Write out exactly the lines from the one containing "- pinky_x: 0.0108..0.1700" to the end of the material, both ends included, and nothing else. Leave pictures out.

......

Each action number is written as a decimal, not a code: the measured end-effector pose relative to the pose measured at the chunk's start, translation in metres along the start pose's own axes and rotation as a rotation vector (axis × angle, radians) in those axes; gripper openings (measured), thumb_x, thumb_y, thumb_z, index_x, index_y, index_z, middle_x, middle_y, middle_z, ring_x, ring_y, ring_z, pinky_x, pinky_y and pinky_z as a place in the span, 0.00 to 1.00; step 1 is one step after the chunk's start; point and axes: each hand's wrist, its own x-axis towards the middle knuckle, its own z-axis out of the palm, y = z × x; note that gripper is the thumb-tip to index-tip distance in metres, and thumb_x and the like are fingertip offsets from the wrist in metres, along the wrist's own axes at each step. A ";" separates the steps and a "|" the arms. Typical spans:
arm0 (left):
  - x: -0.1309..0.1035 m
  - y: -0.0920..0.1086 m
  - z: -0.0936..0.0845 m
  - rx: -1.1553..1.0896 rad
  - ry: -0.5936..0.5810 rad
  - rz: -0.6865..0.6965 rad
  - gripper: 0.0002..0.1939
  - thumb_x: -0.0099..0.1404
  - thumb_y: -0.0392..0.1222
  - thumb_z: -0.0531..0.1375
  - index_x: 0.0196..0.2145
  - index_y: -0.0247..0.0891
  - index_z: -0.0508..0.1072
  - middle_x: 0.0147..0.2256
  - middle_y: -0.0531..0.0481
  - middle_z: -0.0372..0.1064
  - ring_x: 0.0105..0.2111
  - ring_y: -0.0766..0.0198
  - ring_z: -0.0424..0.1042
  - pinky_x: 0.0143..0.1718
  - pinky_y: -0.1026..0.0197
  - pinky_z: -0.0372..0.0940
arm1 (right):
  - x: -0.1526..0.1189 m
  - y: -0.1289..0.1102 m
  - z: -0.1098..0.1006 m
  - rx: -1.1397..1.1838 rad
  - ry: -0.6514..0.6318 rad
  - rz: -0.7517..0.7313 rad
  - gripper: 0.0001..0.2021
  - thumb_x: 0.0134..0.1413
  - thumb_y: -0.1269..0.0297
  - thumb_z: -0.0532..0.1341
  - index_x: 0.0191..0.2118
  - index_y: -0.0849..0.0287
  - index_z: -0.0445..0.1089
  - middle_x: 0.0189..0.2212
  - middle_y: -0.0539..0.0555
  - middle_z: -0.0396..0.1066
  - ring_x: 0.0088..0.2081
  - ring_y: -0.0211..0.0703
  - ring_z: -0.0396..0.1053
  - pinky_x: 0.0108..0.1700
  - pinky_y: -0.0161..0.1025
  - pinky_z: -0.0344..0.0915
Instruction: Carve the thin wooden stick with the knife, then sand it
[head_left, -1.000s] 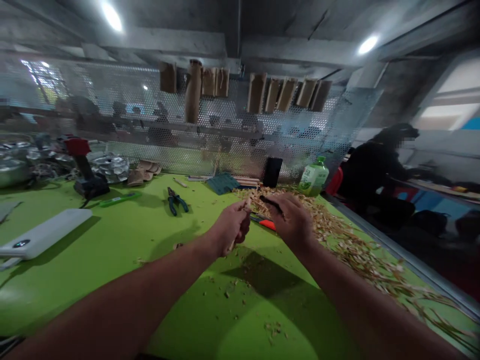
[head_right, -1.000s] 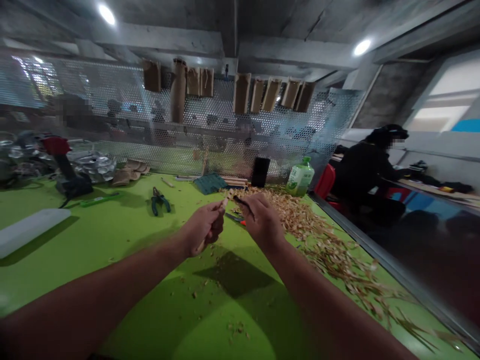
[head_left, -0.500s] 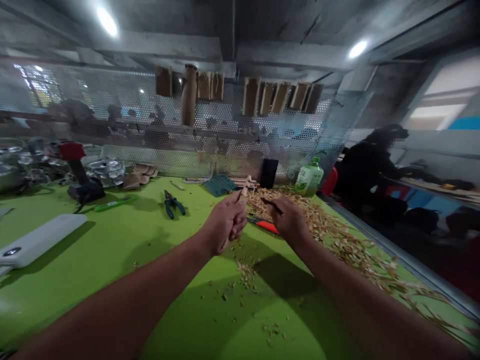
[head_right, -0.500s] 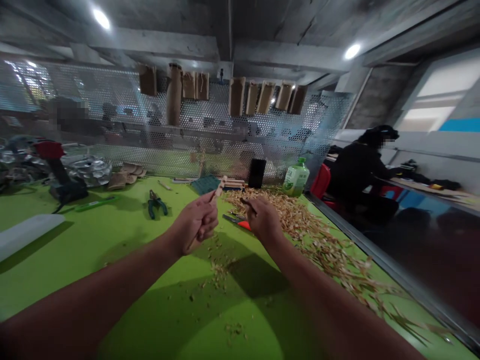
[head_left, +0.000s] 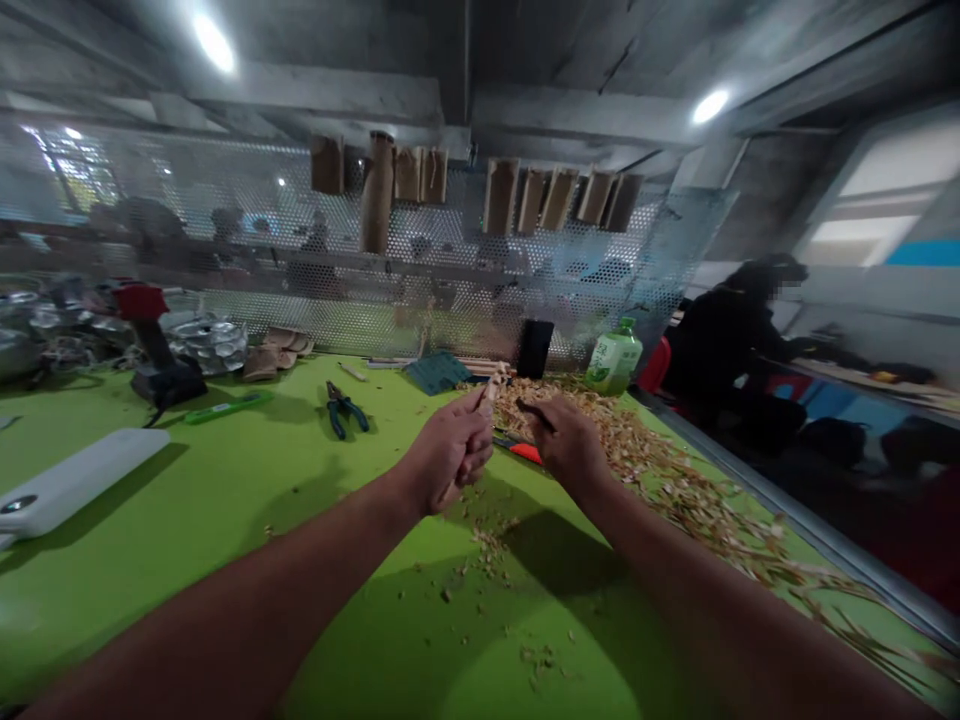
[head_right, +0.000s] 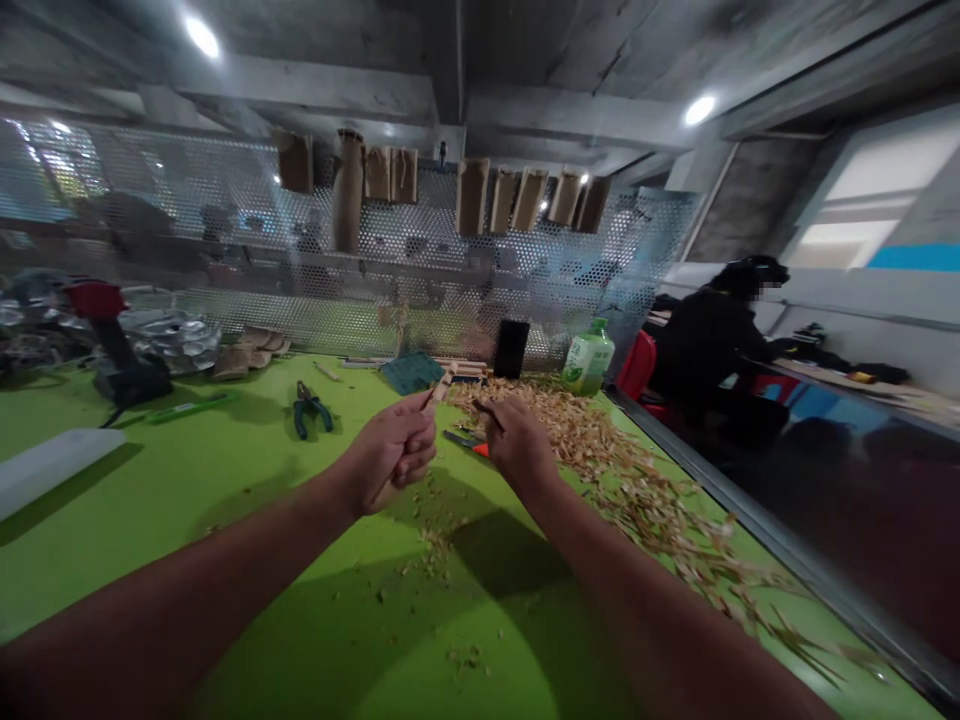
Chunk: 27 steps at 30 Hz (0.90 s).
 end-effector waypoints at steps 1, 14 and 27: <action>0.001 -0.001 -0.001 -0.004 0.015 -0.015 0.06 0.61 0.38 0.56 0.35 0.41 0.61 0.20 0.63 0.50 0.12 0.77 0.44 0.11 0.73 0.41 | 0.001 -0.004 -0.002 0.007 0.040 0.001 0.09 0.61 0.67 0.54 0.36 0.59 0.72 0.28 0.54 0.69 0.32 0.44 0.66 0.36 0.41 0.65; 0.003 -0.016 0.005 0.057 0.046 -0.091 0.07 0.62 0.42 0.57 0.37 0.41 0.62 0.18 0.64 0.50 0.11 0.77 0.43 0.10 0.72 0.39 | -0.003 0.003 0.007 -0.012 -0.063 -0.107 0.09 0.60 0.69 0.55 0.39 0.59 0.73 0.29 0.55 0.70 0.32 0.44 0.67 0.35 0.39 0.64; 0.009 -0.029 -0.001 0.272 0.111 -0.020 0.15 0.63 0.54 0.56 0.34 0.39 0.65 0.14 0.63 0.50 0.10 0.75 0.44 0.10 0.71 0.40 | 0.003 -0.020 -0.013 0.119 0.115 -0.093 0.07 0.60 0.68 0.57 0.40 0.56 0.73 0.31 0.54 0.72 0.34 0.43 0.69 0.37 0.40 0.66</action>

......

- [RESULT OF THE EXERCISE]
  - pinky_x: 0.0108..0.1700
  - pinky_y: -0.0161..0.1025
  - pinky_z: -0.0344..0.0915
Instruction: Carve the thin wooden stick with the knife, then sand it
[head_left, -1.000s] 
[head_right, -1.000s] 
[head_left, -0.500s] 
[head_right, -0.500s] 
[head_left, +0.000s] 
[head_right, +0.000s] 
Chunk: 27 steps at 30 Hz (0.90 s).
 end-effector waypoints at steps 1, 14 and 27: <action>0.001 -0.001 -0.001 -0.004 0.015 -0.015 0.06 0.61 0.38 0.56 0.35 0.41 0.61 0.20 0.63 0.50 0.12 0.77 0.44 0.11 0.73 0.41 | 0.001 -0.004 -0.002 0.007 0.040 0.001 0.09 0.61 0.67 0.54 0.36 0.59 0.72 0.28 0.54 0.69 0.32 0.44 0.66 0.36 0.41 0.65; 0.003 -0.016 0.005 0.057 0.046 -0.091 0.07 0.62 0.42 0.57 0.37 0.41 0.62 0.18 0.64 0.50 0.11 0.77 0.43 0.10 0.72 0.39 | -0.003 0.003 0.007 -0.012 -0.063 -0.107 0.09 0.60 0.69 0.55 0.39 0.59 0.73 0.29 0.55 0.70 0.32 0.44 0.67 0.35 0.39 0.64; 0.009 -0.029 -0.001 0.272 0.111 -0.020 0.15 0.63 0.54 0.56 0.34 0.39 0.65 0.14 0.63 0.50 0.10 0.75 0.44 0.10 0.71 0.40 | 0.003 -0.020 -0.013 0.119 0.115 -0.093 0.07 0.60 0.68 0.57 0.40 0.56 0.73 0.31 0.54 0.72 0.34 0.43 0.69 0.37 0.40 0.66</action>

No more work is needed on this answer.